The Tower

A restoration filled with history and charm

The almost thousand-year history of this incredible building emerges from the inscriptions, coats of arms and mysterious symbols left by its ancient inhabitants.

But also from furniture, a piece of European design history and Italian art. Emilio Jesi, the man who restored the Tower in the late 1960s, was a great collector of paintings and sculptures and a lover of Italian and European design. He called a famous architect, Franco Albini, who left his modern and elegant mark that we, the last heirs, try to complete with respect for memory and the present time.


Twenty-eight meters high and divided into five floors, the Tower is a construction with a quadrangular escarpment base made of selagite: the lower part has a two-tone pattern obtained with alternating rows of light and dark stone.

The walls vary in thickness from over three meters at the base to about two meters at the highest part. Among the slits located on the sides, all arched and arranged asymmetrically, of particular interest are the two oculi strategically facing one toward the Volterra Fortress and the other toward the Sillana Fortress.


The Tower of Montecatini was built in the first half of the 14th century at the behest of the Belforti family of Volterra, who entrusted its construction to the stone master Ghetto da Buriano. Various clues suggest that an earlier version of the tower, probably smaller in size, was already present in the 11th century, there where the present one stands. In fact, the tower is thought to have been part of a larger fortification effort as early as the 11th century that included a city wall and several smaller towers. The work of the Belforti family in Montecatini is inscribed in the rise to power of this family, which, after a long dispute with the rival Allegretti family, conquered the seigniory of Volterra in 1340. However, the parable of the dynasty ended very soon: in 1361 Bocchino Belforti lost the support of Florence and was hanged by the Volterrani on charges of betraying the city by selling it to the Pisans for 32,000 florins. The Belforti were driven out of Volterra, which fell, amidst ups and downs, under Florentine control. The same fate befell the Montecatini Tower.

In later centuries the tower was the seat of captains sent by the Communes of Volterra and Florence, and belonged to the Pannocchieschi, Inghirami and Rochefort families.

In the 1700s it was described as seriously damaged by lightning and the wear and tear of time.

During World War II, it was used by Montecatinesi as a shelter during bombing raids, was hit by cannons on several occasions, and was further damaged. Despite everything, the structure has always remained solid. The village elders tell that, until the restoration, it was always possible, though risky, to get to the top.


In the late 1960s, the Tower was purchased by Emilio Jesi, a coffee industrialist and owner of the company of the same name, Caffè Jesi, established in Milan in 1848. Passionate about contemporary art, Emilio Jesi was a great patron, and his collection is still housed in the Brera picture gallery in Milan.

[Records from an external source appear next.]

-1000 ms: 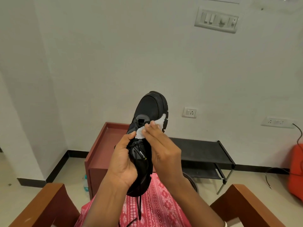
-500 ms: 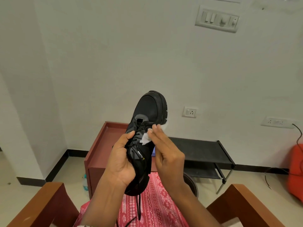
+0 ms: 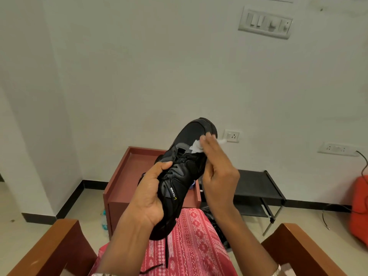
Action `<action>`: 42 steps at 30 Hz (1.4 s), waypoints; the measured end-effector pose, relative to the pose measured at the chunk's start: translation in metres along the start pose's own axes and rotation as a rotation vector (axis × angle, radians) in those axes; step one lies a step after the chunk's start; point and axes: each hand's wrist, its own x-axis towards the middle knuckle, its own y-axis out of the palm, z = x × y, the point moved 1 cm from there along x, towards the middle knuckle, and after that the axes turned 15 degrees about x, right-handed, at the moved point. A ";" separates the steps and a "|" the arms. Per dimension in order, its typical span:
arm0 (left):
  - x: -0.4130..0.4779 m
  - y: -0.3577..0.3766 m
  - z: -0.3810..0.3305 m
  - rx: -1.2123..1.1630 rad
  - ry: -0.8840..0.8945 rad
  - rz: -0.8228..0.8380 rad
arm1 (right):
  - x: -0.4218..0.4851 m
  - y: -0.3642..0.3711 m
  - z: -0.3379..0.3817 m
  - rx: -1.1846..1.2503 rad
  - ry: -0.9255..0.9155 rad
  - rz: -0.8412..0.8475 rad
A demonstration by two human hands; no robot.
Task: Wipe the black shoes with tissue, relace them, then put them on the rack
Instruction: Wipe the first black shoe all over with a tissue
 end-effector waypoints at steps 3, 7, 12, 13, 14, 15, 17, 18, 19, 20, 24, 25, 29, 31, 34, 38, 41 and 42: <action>-0.001 -0.001 -0.001 -0.035 -0.034 0.035 | -0.038 0.002 0.009 0.009 0.023 0.055; 0.000 0.000 0.002 0.024 -0.047 0.021 | -0.029 0.006 0.005 -0.009 0.007 0.053; -0.002 0.003 0.003 0.085 -0.009 -0.015 | 0.028 0.001 -0.010 0.001 0.018 -0.011; -0.002 0.004 0.003 0.085 -0.003 -0.013 | 0.032 -0.001 -0.011 0.002 0.010 -0.015; -0.002 0.004 0.003 0.088 0.002 -0.009 | 0.031 -0.003 -0.011 -0.007 0.001 -0.021; -0.002 0.004 0.002 0.091 0.004 -0.007 | 0.025 -0.005 -0.008 -0.021 -0.003 -0.024; -0.003 0.003 0.000 0.078 0.000 -0.009 | 0.001 -0.007 0.000 -0.036 0.011 -0.008; -0.003 0.002 0.000 0.058 -0.009 -0.005 | -0.015 -0.006 0.005 -0.038 0.020 0.014; -0.003 0.002 0.000 0.043 -0.021 0.005 | -0.031 -0.004 0.011 -0.039 0.025 0.039; -0.003 0.001 0.000 0.035 -0.036 0.005 | -0.043 -0.002 0.015 -0.037 0.025 0.061; -0.001 0.000 0.000 0.042 -0.017 -0.023 | -0.040 0.000 0.012 -0.059 0.033 0.089; -0.001 0.000 0.000 0.059 -0.001 -0.024 | -0.030 -0.001 0.010 -0.074 0.028 0.083; -0.002 0.001 0.004 0.227 0.036 -0.094 | 0.015 -0.003 0.004 -0.075 0.002 -0.020; -0.002 0.002 0.006 0.282 0.030 -0.112 | 0.030 -0.004 0.003 -0.081 0.016 -0.062; -0.001 0.003 0.006 0.316 0.059 -0.101 | 0.025 -0.001 0.012 -0.122 0.012 -0.026; -0.003 0.000 0.006 0.346 0.133 -0.082 | -0.015 0.008 0.023 -0.107 -0.184 0.102; -0.001 -0.001 0.008 0.388 0.156 -0.115 | -0.007 -0.002 0.010 -0.073 -0.206 0.106; 0.000 -0.002 0.008 0.417 0.162 -0.142 | -0.001 -0.007 0.005 -0.079 -0.177 0.095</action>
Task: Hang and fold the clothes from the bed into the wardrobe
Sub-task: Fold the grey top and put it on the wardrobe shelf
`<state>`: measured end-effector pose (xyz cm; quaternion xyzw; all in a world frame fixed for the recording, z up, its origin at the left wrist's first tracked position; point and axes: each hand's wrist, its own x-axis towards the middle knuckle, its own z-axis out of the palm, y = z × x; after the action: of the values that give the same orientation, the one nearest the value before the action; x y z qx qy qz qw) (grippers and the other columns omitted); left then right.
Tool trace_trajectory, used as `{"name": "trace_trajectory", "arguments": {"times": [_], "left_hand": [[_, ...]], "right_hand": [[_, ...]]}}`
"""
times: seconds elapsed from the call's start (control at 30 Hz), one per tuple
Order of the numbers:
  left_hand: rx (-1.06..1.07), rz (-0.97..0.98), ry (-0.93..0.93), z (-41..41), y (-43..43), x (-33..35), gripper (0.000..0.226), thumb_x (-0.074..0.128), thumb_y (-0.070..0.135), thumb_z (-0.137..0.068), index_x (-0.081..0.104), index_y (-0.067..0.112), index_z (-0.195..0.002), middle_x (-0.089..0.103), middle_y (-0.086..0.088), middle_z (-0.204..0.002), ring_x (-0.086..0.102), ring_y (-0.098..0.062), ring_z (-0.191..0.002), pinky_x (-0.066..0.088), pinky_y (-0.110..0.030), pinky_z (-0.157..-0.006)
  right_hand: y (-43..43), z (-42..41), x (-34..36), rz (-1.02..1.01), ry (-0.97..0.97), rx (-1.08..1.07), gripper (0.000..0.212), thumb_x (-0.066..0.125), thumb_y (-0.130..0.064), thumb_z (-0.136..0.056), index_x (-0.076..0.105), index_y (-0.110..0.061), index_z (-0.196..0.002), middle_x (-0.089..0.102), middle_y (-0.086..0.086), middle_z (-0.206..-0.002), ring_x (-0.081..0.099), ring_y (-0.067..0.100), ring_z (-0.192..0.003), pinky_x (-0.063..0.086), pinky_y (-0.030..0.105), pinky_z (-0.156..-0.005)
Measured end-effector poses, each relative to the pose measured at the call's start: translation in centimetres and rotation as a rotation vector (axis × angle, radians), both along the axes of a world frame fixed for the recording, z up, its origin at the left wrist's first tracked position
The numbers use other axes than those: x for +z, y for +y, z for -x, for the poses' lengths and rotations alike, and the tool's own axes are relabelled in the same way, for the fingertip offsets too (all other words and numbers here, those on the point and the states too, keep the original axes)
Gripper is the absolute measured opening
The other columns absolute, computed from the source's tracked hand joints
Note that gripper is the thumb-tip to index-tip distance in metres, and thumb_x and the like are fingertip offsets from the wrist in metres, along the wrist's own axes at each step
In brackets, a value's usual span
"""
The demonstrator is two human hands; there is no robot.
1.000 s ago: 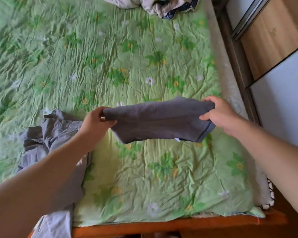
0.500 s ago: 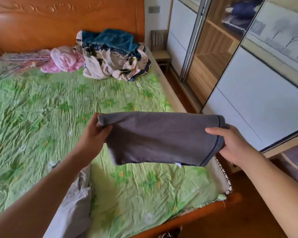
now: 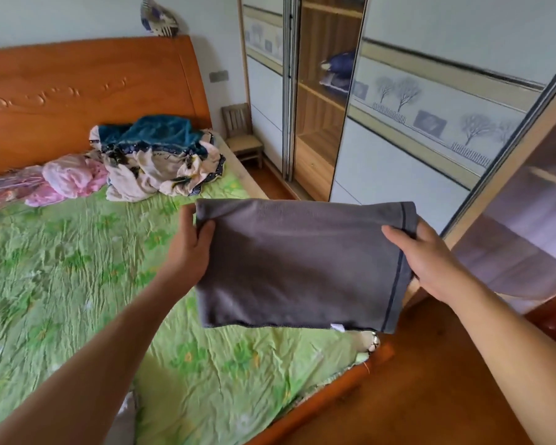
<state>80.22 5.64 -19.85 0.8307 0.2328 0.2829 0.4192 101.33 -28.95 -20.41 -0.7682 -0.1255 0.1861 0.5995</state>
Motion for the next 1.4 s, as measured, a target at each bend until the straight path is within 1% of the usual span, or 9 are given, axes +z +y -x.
{"name": "trace_trajectory", "arguments": {"times": [0.2,0.43,0.57,0.67,0.8,1.03,1.13,1.23,1.4], "left_hand": [[-0.019,0.03,0.0,-5.7,-8.7,0.2,0.014,0.047,0.03,-0.105,0.039,0.041,-0.109,0.061,0.015,-0.093,0.058,0.005,-0.082,0.041,-0.025,-0.066],[0.024,-0.027,0.065,-10.5,-16.4,-1.2,0.017,0.047,0.029,-0.104,0.035,0.042,-0.106,0.059,0.012,-0.086,0.057,-0.003,-0.077,0.037,-0.028,-0.06],[0.058,-0.06,0.103,-12.8,-17.5,-1.6,0.016,0.047,0.027,-0.104,0.039,0.026,-0.118,0.061,0.001,-0.088,0.061,-0.025,-0.082,0.04,-0.035,-0.066],[0.103,-0.103,0.134,-15.2,-17.1,-2.1,0.022,0.045,0.029,-0.104,0.036,0.025,-0.124,0.06,-0.009,-0.091,0.064,-0.039,-0.088,0.044,-0.043,-0.072],[0.107,-0.161,0.144,-19.6,-16.5,-2.9,0.021,0.045,0.029,-0.103,0.035,0.026,-0.122,0.058,-0.01,-0.085,0.064,-0.047,-0.084,0.045,-0.046,-0.067],[0.107,-0.212,0.169,-26.6,-17.4,-3.2,0.025,0.048,0.029,-0.102,0.034,0.025,-0.122,0.067,-0.027,-0.089,0.064,-0.05,-0.08,0.038,-0.041,-0.061],[0.091,-0.231,0.186,-29.1,-18.3,-3.1,0.026,0.049,0.028,-0.102,0.034,0.025,-0.123,0.069,-0.025,-0.09,0.064,-0.049,-0.081,0.044,-0.045,-0.062],[0.125,-0.219,0.241,-31.5,-19.8,-3.5,0.026,0.048,0.031,-0.102,0.033,0.025,-0.123,0.069,-0.024,-0.088,0.065,-0.046,-0.078,0.051,-0.051,-0.066],[0.216,-0.184,0.274,-35.0,-22.5,-3.8,0.028,0.049,0.033,-0.101,0.035,0.025,-0.124,0.067,-0.011,-0.084,0.065,-0.039,-0.077,0.041,-0.039,-0.06]], "right_hand": [[-9.2,-4.4,-0.7,-0.074,0.011,-0.089,0.061,0.078,-0.074,-0.067,0.066,-0.041,-0.116,0.075,-0.007,-0.108,0.074,0.019,-0.098,0.06,0.044,-0.079],[-15.1,-7.8,0.0,-0.041,-0.116,-0.082,0.023,0.068,-0.05,-0.086,0.067,-0.037,-0.105,0.073,-0.008,-0.098,0.07,0.008,-0.088,0.056,0.035,-0.074],[-15.1,-10.8,-0.1,0.083,-0.212,-0.065,0.015,0.064,-0.04,-0.096,0.063,-0.028,-0.104,0.069,-0.002,-0.096,0.067,0.016,-0.09,0.055,0.038,-0.077],[-14.1,-13.5,-0.4,0.184,-0.33,-0.061,0.017,0.062,-0.039,-0.096,0.058,-0.023,-0.099,0.065,0.0,-0.09,0.063,0.017,-0.083,0.051,0.036,-0.068],[-13.1,-17.0,-0.6,0.319,-0.479,-0.067,0.017,0.059,-0.039,-0.098,0.051,-0.024,-0.101,0.061,-0.008,-0.081,0.059,0.008,-0.073,0.042,0.026,-0.055],[-12.3,-23.0,-0.5,0.46,-0.634,-0.041,0.02,0.056,-0.037,-0.1,0.043,-0.022,-0.098,0.052,-0.011,-0.068,0.05,0.007,-0.056,0.033,0.023,-0.047],[-11.9,-25.6,-1.0,0.485,-0.655,0.011,0.022,0.054,-0.037,-0.101,0.042,-0.019,-0.099,0.057,-0.003,-0.07,0.056,0.023,-0.058,0.039,0.03,-0.049],[-11.6,-28.9,-1.8,0.489,-0.666,0.061,0.022,0.053,-0.037,-0.101,0.042,-0.018,-0.102,0.06,0.002,-0.073,0.056,0.027,-0.061,0.039,0.031,-0.052],[-11.6,-34.7,-2.5,0.471,-0.67,0.162,0.02,0.052,-0.037,-0.101,0.041,-0.02,-0.103,0.058,0.004,-0.073,0.056,0.03,-0.062,0.035,0.031,-0.049]]}}
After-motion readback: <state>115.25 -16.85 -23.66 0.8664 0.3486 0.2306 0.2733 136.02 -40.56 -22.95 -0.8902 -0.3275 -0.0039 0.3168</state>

Jesi was fascinated by the idea of restoring such an ancient asset, of carrying out a work of public interest that the Italian state seemed unable to complete. An admirer of Franco Albini's rationalist architecture and a design enthusiast, Jesi entrusted the famous architect and designer to direct the work. It was necessary to reopen a stone quarry and hire a team of stonemasons.

The restoration brought no major changes to either the exterior or interior. But Albini's hand is clearly visible in the furnishings: a sober, solemn style with simple elements typical of industrial architecture mixed with pieces of the best Italian and European design.

Highlights include Albini's own "Margherita" armchair, a work exhibited in the world's leading design museums, Castiglioni's "Gatto" lamps, Tobias Scarpa's "Fantasma," Alvaar Alto's "l'Ala d'Angelo," and Gino Sarfatti's "1094." Then there are McGuire's director's chairs and armchairs, Tapio Wirkkala's leaf tray, and fine pieces of craftsmanship such as the very light chiavarine chairs or Thonet's coat rack.

The Tower was conceived as a temple of beauty, and according to this spirit it has been preserved over the years. In the summer of 2012, the bathrooms were renovated: architect Spartaco Paris, a professor of Architectural Technology at Bari Polytechnic, designed the project along Albini's lines, updating the facilities according to changing comfort needs: the showers were modernized, and more space was gained through careful arrangement of the elements. The second major work was done on the electrical system to bring it up to modern safety standards and to allow every room to be reached by a wireless satellite Internet connection. The latest intervention is in 2020, signed this time by architect Antonella Rossetti, aimed at rationalizing the spaces, making the rooms independent from the passage to the terrace, and refreshing and renovating the rooms.